(Data extracted from a collection)
● ● ● ● ● ● ●

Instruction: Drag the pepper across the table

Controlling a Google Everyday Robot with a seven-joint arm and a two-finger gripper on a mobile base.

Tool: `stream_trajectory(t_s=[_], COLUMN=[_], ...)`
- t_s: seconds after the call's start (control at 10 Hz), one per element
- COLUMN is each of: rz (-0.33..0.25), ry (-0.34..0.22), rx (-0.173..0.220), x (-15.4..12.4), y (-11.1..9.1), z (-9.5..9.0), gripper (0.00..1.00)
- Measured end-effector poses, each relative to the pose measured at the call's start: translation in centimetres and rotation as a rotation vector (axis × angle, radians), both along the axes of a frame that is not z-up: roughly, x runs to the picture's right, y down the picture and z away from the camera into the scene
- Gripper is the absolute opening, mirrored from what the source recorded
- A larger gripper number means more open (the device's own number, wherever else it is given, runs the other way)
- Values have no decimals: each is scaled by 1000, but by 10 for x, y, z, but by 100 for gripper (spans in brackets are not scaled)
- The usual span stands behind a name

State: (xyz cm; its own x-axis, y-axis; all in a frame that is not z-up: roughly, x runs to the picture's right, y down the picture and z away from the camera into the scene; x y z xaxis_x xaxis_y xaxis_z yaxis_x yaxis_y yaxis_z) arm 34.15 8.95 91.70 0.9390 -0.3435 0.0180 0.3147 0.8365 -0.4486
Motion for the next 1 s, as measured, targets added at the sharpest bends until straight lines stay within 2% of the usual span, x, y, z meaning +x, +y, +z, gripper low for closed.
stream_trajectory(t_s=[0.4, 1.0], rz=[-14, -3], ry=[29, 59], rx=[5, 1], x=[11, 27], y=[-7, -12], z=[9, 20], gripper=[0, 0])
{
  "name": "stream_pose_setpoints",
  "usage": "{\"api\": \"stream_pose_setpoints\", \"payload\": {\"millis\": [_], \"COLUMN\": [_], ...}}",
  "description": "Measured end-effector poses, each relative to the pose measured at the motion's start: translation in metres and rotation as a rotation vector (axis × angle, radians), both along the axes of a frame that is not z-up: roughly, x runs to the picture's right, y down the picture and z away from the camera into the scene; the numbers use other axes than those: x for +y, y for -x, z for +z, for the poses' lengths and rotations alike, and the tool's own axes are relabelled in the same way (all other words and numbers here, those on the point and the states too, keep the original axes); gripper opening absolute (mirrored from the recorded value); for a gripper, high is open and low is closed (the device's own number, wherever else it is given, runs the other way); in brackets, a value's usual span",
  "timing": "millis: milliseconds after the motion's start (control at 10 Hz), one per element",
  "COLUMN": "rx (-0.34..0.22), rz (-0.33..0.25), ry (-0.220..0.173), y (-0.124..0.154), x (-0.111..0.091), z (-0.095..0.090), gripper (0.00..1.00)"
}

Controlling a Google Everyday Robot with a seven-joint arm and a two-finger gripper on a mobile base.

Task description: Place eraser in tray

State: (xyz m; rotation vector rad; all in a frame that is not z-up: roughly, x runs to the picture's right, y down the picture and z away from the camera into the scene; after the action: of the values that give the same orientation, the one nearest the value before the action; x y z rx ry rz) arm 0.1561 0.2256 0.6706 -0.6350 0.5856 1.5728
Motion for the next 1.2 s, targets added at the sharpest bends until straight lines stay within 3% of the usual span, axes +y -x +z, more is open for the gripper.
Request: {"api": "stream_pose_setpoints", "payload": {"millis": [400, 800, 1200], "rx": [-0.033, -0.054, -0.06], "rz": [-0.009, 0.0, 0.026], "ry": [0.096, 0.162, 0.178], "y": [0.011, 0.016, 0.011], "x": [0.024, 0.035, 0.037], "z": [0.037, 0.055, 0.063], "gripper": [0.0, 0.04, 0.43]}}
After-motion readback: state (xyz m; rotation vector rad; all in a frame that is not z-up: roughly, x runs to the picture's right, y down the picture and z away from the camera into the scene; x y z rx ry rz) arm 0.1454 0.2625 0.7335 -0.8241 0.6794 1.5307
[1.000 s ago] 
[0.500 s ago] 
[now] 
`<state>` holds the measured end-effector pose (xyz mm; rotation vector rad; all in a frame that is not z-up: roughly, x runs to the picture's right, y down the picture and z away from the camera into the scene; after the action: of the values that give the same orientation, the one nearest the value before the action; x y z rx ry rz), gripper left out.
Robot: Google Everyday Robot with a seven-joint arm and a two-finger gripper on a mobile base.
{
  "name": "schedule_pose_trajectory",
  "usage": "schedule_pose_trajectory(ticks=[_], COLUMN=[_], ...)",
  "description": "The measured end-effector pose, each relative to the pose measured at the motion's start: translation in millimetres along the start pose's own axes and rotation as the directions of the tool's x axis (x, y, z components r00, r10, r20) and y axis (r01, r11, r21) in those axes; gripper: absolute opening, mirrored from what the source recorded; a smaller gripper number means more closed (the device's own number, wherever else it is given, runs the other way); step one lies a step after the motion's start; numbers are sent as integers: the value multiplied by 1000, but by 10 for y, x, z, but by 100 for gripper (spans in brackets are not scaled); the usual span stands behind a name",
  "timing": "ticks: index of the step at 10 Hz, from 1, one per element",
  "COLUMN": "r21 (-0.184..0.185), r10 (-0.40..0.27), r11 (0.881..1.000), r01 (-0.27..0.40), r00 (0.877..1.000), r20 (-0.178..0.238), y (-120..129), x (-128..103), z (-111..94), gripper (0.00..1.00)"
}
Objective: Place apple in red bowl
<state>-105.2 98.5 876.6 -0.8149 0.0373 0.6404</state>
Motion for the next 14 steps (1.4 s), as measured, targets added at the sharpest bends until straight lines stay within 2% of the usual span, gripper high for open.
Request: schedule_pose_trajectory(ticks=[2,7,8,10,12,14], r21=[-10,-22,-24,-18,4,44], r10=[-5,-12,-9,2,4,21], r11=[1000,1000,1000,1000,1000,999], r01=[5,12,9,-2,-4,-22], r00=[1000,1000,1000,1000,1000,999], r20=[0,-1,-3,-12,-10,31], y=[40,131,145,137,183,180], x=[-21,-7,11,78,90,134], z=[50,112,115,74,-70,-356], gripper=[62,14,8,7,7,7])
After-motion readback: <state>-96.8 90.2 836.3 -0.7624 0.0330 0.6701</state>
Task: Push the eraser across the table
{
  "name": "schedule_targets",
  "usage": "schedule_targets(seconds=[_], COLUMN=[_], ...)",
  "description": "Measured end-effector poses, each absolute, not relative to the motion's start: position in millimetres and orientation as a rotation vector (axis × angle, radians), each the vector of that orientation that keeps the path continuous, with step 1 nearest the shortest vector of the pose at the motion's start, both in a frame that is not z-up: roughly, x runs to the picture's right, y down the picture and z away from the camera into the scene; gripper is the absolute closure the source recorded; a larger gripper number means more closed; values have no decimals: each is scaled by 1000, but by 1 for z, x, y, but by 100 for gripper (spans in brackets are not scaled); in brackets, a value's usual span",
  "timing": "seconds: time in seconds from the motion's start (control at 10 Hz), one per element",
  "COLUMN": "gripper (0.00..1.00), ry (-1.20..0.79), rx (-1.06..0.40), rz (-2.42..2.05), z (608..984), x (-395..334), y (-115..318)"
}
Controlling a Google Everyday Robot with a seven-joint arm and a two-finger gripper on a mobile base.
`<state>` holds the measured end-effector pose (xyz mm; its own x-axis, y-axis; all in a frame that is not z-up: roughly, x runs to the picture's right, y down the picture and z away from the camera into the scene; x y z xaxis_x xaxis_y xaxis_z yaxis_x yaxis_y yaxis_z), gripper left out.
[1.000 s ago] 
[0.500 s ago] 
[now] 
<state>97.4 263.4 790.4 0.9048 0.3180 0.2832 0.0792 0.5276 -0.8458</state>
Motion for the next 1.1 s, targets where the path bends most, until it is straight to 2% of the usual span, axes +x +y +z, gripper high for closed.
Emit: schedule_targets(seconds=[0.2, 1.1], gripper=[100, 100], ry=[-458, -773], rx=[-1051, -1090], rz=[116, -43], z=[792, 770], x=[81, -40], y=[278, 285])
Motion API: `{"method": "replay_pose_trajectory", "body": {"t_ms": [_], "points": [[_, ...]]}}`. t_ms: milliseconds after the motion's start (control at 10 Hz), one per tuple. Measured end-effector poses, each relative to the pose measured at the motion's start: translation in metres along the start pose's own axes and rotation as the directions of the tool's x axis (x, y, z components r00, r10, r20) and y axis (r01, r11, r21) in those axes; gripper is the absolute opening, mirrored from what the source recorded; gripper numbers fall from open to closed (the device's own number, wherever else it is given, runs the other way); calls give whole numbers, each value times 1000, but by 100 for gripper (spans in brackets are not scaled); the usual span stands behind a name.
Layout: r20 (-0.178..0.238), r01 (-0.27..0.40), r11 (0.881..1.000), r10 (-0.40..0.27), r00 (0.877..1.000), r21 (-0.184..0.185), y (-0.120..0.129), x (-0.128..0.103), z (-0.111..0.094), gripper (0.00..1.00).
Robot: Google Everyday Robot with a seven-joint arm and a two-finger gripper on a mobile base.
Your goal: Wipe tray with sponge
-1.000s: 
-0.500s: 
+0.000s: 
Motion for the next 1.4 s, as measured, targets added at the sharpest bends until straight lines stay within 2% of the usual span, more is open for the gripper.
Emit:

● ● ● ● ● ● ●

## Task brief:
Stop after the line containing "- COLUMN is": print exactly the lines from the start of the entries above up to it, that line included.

## Output for this task:
Instruction: Drag the pepper across the table

Controlling a Google Everyday Robot with a seven-joint arm and a two-finger gripper on a mobile base.

Tool: `stream_trajectory(t_s=[_], COLUMN=[_], ...)`
- t_s: seconds after the call's start (control at 10 Hz), one per element
- COLUMN is each of: rz (-0.33..0.25), ry (-0.34..0.22), rx (-0.173..0.220), x (-15.4..12.4), y (-11.1..9.1), z (-9.5..9.0), gripper (0.00..1.00)

What this exercise asked for has been supplied.